• [Work order] Nothing but the lines from the one containing "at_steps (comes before" through the one containing "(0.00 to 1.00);", both included, should be given again, each exactly as written below.

(Items listed in a dataset)

━━━━

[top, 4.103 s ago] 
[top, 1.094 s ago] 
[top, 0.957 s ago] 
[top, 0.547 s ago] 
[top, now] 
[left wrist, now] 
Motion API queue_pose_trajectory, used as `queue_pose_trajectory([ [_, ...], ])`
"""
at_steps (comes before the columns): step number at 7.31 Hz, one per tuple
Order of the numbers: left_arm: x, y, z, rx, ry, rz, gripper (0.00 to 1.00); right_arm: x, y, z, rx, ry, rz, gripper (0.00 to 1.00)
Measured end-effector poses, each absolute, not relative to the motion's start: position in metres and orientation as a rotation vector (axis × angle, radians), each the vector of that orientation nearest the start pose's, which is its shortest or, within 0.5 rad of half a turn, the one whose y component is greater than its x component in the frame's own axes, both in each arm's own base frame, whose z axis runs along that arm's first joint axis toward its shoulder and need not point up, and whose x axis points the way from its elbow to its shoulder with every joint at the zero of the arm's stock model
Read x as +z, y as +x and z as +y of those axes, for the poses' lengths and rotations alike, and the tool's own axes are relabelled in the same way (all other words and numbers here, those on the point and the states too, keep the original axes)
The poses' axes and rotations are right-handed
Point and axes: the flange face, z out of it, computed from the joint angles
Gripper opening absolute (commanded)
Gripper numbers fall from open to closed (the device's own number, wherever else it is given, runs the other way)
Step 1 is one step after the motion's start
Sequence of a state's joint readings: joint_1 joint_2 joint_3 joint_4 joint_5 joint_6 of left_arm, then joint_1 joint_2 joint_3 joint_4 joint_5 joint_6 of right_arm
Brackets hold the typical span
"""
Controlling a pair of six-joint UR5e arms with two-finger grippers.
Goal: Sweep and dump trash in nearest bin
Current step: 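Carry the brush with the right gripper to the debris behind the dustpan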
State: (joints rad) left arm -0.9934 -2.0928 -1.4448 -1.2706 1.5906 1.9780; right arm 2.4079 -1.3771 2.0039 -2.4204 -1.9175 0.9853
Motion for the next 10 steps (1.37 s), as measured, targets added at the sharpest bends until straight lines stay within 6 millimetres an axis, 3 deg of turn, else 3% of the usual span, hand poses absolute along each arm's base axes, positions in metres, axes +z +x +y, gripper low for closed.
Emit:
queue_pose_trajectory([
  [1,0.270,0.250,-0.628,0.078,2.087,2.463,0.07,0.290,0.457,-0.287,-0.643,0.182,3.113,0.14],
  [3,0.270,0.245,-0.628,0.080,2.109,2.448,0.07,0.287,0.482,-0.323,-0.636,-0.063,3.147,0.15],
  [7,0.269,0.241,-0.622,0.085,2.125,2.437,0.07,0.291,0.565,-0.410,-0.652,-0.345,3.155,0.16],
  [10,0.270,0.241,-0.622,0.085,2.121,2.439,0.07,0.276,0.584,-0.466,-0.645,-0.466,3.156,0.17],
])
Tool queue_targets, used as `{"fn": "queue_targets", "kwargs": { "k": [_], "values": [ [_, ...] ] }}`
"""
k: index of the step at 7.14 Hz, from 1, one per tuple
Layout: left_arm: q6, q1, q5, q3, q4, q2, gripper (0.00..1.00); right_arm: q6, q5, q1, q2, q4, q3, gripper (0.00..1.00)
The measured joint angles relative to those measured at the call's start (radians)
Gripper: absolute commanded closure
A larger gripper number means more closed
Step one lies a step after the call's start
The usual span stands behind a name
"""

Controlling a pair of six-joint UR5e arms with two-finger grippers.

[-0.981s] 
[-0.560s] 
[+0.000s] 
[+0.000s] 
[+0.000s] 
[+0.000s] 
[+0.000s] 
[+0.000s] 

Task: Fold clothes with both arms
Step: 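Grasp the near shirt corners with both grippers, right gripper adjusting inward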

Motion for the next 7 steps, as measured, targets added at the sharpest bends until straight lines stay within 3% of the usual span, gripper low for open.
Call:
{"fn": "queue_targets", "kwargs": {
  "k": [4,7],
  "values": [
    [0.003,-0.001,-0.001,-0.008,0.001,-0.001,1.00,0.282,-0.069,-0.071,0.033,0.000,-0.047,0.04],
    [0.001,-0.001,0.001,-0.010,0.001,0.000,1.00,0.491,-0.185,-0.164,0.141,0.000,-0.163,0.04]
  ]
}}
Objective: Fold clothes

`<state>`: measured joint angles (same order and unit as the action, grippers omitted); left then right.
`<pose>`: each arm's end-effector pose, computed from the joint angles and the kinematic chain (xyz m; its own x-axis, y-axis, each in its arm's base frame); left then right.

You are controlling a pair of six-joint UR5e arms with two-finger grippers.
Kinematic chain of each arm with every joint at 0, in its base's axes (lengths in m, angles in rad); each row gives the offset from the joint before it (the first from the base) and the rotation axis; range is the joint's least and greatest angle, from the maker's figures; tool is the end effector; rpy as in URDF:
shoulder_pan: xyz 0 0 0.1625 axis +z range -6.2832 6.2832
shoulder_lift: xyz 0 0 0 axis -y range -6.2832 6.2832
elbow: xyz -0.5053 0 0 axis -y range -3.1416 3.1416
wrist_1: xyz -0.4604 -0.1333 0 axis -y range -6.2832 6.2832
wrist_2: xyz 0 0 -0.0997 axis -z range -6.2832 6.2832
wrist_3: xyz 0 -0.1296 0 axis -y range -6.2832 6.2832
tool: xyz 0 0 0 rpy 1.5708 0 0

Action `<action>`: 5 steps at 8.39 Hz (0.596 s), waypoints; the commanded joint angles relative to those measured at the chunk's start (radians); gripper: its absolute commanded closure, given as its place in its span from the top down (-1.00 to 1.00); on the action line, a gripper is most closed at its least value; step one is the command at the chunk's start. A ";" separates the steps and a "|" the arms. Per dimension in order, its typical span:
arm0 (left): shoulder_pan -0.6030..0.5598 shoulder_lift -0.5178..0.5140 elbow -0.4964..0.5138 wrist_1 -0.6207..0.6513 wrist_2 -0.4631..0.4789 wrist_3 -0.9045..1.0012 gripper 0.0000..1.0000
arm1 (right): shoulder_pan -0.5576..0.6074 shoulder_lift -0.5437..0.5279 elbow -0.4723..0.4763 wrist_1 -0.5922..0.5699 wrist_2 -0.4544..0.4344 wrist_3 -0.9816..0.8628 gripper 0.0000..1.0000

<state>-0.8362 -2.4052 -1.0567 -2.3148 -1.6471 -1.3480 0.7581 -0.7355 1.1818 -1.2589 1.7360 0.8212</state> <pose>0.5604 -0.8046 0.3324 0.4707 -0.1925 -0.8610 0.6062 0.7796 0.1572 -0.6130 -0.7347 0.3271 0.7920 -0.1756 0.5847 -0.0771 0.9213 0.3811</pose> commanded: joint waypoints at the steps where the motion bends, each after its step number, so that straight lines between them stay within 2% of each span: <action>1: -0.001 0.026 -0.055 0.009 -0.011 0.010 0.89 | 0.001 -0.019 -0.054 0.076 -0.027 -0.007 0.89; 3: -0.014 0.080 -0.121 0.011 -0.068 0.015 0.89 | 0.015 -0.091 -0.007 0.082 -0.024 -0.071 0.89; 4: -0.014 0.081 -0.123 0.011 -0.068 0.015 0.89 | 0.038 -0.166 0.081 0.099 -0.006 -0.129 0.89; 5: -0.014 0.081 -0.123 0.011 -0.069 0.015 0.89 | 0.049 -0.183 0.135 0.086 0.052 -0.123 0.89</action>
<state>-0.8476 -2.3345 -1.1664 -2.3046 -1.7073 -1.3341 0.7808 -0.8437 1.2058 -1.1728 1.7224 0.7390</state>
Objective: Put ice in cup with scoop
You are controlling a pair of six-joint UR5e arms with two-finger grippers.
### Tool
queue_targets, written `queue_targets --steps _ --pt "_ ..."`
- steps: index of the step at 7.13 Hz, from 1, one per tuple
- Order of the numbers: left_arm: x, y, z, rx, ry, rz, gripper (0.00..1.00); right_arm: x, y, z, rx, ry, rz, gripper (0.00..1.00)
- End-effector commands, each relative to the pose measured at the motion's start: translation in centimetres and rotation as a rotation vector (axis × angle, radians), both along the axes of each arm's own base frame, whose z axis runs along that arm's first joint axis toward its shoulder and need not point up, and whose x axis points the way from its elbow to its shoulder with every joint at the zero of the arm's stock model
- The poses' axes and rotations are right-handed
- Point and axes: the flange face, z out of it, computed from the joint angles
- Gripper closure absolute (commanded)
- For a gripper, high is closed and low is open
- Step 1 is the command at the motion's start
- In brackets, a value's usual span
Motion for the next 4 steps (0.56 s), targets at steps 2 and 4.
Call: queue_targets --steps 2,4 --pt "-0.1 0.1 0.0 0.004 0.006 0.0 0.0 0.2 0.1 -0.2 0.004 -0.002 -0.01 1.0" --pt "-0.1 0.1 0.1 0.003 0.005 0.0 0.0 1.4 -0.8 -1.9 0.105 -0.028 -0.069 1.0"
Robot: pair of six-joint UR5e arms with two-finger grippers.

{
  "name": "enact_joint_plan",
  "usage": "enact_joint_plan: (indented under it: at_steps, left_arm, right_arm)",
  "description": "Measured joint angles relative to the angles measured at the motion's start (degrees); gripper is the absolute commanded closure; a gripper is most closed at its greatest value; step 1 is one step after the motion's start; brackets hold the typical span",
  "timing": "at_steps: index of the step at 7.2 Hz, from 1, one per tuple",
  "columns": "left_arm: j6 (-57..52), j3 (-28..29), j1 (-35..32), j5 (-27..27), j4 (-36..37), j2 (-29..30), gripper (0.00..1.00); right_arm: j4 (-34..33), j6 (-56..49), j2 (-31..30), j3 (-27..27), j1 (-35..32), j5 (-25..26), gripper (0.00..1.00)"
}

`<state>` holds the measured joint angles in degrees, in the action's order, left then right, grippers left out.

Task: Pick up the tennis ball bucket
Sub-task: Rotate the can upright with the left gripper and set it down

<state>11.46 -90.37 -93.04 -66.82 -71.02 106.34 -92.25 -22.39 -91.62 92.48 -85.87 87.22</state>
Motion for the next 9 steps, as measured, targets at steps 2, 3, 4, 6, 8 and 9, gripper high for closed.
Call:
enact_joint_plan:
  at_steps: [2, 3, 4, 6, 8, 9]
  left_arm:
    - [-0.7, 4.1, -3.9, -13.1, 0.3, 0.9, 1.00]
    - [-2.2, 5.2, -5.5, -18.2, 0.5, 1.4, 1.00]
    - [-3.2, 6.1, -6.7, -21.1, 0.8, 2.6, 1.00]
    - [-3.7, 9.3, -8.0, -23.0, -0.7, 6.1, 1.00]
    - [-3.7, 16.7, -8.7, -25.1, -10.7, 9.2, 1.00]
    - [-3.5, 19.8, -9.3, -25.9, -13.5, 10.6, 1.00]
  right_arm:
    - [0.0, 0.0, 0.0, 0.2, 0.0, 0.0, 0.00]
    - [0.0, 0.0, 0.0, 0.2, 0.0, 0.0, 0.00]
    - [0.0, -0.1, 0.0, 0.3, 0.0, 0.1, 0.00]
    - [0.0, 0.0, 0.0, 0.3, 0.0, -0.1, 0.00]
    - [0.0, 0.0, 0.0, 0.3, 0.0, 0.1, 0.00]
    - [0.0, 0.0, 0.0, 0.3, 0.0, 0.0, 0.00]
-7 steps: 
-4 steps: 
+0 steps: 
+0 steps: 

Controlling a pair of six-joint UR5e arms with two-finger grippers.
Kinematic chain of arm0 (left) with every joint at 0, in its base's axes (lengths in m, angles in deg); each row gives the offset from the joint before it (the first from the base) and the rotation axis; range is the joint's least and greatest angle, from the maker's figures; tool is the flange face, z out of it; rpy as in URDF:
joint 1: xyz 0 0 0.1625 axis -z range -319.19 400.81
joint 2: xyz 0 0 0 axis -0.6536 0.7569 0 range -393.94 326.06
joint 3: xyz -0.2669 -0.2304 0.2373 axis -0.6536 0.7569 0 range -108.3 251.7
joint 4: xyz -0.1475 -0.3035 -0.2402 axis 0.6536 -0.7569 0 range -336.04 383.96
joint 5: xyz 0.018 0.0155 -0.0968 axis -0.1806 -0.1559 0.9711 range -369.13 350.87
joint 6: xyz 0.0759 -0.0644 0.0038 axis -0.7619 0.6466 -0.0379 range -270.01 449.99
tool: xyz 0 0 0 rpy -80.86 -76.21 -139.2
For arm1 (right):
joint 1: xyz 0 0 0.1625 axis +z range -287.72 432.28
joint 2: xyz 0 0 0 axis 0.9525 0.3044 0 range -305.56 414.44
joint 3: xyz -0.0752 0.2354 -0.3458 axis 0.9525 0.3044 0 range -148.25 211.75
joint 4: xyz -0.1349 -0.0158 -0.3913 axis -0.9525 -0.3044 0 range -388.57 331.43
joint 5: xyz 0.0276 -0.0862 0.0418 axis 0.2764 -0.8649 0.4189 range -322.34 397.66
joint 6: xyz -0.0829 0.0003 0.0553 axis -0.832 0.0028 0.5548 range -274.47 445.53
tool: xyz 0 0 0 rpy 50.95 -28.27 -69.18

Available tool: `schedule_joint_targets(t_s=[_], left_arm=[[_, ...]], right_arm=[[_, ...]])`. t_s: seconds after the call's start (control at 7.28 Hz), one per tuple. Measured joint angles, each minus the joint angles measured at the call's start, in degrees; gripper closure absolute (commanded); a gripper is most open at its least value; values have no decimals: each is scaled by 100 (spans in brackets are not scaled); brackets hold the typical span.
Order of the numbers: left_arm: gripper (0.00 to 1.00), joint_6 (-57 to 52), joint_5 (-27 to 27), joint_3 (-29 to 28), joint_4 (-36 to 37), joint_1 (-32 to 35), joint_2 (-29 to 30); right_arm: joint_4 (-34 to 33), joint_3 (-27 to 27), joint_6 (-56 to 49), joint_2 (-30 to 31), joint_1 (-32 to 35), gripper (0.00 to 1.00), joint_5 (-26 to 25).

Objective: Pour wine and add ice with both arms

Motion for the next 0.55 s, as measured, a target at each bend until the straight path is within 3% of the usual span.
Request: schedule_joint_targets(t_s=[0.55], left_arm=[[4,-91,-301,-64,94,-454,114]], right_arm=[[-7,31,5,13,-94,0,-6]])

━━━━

• [Written solution]
at_steps (comes before the columns): step number at 7.31 Hz, one per tuple
Order of the numbers: left_arm: x, y, z, rx, ry, rz, gripper (0.00 to 1.00); right_arm: x, y, z, rx, ry, rz, gripper (0.00 to 1.00)

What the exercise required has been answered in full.